● Brief: When you transcribe the entries below, keep the wording exact and omit the pictures.

[Stored items from a collection]
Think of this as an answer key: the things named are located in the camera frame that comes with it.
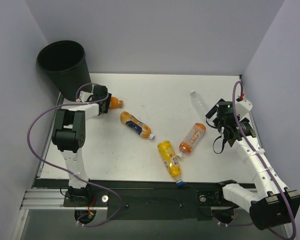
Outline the orange label clear bottle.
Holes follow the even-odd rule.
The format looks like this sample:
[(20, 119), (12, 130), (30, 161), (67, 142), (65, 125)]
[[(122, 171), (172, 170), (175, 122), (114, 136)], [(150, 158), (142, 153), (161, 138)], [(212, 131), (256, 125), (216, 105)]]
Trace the orange label clear bottle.
[(189, 133), (186, 135), (184, 140), (178, 147), (178, 153), (176, 154), (179, 158), (189, 155), (196, 144), (200, 141), (206, 132), (206, 127), (202, 123), (195, 123)]

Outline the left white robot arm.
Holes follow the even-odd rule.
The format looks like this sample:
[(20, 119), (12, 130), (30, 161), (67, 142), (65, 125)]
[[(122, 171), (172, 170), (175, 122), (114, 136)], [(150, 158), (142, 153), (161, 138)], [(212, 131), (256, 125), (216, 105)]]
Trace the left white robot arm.
[(82, 148), (86, 141), (86, 121), (108, 112), (112, 94), (104, 85), (94, 85), (92, 92), (81, 91), (81, 105), (56, 111), (52, 130), (52, 143), (60, 151), (68, 172), (68, 197), (82, 206), (89, 205), (93, 193), (89, 187)]

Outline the orange and blue bottle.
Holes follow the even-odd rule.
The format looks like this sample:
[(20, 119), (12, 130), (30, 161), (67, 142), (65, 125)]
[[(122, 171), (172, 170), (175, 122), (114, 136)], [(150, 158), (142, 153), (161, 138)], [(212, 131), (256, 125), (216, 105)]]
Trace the orange and blue bottle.
[(131, 128), (135, 133), (137, 133), (143, 139), (153, 140), (155, 138), (155, 134), (152, 132), (151, 128), (145, 123), (139, 121), (132, 114), (127, 111), (123, 111), (120, 114), (120, 121)]

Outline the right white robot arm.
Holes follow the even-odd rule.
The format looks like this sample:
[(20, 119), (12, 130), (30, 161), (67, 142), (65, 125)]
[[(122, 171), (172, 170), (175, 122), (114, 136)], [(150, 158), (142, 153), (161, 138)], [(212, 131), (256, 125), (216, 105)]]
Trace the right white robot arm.
[(207, 119), (216, 116), (213, 124), (222, 144), (229, 144), (237, 152), (256, 189), (252, 192), (234, 180), (225, 180), (217, 183), (213, 198), (220, 205), (232, 202), (241, 207), (259, 230), (265, 230), (294, 220), (300, 207), (300, 194), (288, 188), (267, 160), (265, 150), (245, 117), (251, 109), (248, 100), (233, 105), (231, 101), (220, 99), (206, 114)]

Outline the yellow bottle with blue cap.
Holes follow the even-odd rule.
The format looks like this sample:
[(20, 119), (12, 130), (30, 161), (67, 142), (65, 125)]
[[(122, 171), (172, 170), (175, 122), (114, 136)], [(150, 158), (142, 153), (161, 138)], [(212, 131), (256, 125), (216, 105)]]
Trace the yellow bottle with blue cap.
[(170, 141), (162, 141), (157, 145), (158, 152), (169, 175), (173, 178), (178, 187), (185, 183), (182, 179), (182, 171), (179, 165), (178, 157)]

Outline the small orange juice bottle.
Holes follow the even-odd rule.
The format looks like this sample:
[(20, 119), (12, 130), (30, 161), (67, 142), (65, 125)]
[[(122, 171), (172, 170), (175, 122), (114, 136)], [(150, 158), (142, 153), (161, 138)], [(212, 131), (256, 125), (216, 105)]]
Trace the small orange juice bottle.
[(112, 96), (110, 99), (109, 108), (110, 109), (121, 109), (124, 106), (124, 102), (122, 100), (119, 100), (117, 97)]

● Task solution:
Think of this as an answer key: the things named are located in the camera frame that comes with it.
Outline the orange label clear bottle.
Holes follow the even-odd rule.
The format looks like this sample:
[(20, 119), (12, 130), (30, 161), (67, 142), (65, 125)]
[[(122, 171), (172, 170), (175, 122), (114, 136)], [(150, 158), (142, 153), (161, 138)], [(212, 131), (256, 125), (216, 105)]]
Trace the orange label clear bottle.
[(189, 133), (186, 135), (184, 140), (178, 147), (178, 153), (176, 154), (179, 158), (189, 155), (196, 144), (200, 141), (206, 132), (206, 127), (202, 123), (195, 123)]

Outline the left white robot arm.
Holes follow the even-odd rule.
The format looks like this sample:
[(20, 119), (12, 130), (30, 161), (67, 142), (65, 125)]
[[(122, 171), (172, 170), (175, 122), (114, 136)], [(150, 158), (142, 153), (161, 138)], [(212, 131), (256, 125), (216, 105)]]
Trace the left white robot arm.
[(82, 148), (86, 141), (86, 121), (108, 112), (112, 94), (104, 85), (94, 85), (92, 92), (81, 91), (81, 105), (56, 111), (52, 130), (52, 143), (60, 151), (68, 172), (68, 197), (82, 206), (89, 205), (93, 193), (89, 187)]

Outline the orange and blue bottle.
Holes follow the even-odd rule.
The format looks like this sample:
[(20, 119), (12, 130), (30, 161), (67, 142), (65, 125)]
[[(122, 171), (172, 170), (175, 122), (114, 136)], [(150, 158), (142, 153), (161, 138)], [(212, 131), (256, 125), (216, 105)]]
Trace the orange and blue bottle.
[(131, 128), (135, 133), (137, 133), (143, 139), (153, 140), (155, 138), (155, 134), (152, 132), (151, 128), (145, 123), (139, 121), (132, 114), (127, 111), (123, 111), (120, 114), (120, 121)]

Outline the right white robot arm.
Holes follow the even-odd rule.
The format looks like this sample:
[(20, 119), (12, 130), (30, 161), (67, 142), (65, 125)]
[[(122, 171), (172, 170), (175, 122), (114, 136)], [(150, 158), (142, 153), (161, 138)], [(212, 131), (256, 125), (216, 105)]]
Trace the right white robot arm.
[(207, 119), (216, 116), (213, 124), (222, 144), (229, 144), (237, 152), (256, 189), (252, 192), (234, 180), (225, 180), (217, 183), (213, 198), (220, 205), (232, 202), (241, 207), (259, 230), (265, 230), (294, 220), (300, 207), (300, 194), (288, 188), (267, 160), (265, 150), (245, 117), (251, 109), (248, 100), (233, 105), (231, 101), (220, 99), (206, 114)]

Outline the yellow bottle with blue cap.
Holes follow the even-odd rule.
The format looks like this sample:
[(20, 119), (12, 130), (30, 161), (67, 142), (65, 125)]
[[(122, 171), (172, 170), (175, 122), (114, 136)], [(150, 158), (142, 153), (161, 138)], [(212, 131), (256, 125), (216, 105)]]
Trace the yellow bottle with blue cap.
[(170, 141), (162, 141), (157, 145), (158, 152), (169, 175), (173, 178), (178, 187), (185, 183), (182, 179), (182, 171), (179, 165), (178, 157)]

Outline the small orange juice bottle.
Holes follow the even-odd rule.
The format looks like this sample:
[(20, 119), (12, 130), (30, 161), (67, 142), (65, 125)]
[[(122, 171), (172, 170), (175, 122), (114, 136)], [(150, 158), (142, 153), (161, 138)], [(212, 131), (256, 125), (216, 105)]]
Trace the small orange juice bottle.
[(112, 96), (110, 99), (109, 108), (110, 109), (121, 109), (124, 106), (124, 102), (122, 100), (119, 100), (117, 97)]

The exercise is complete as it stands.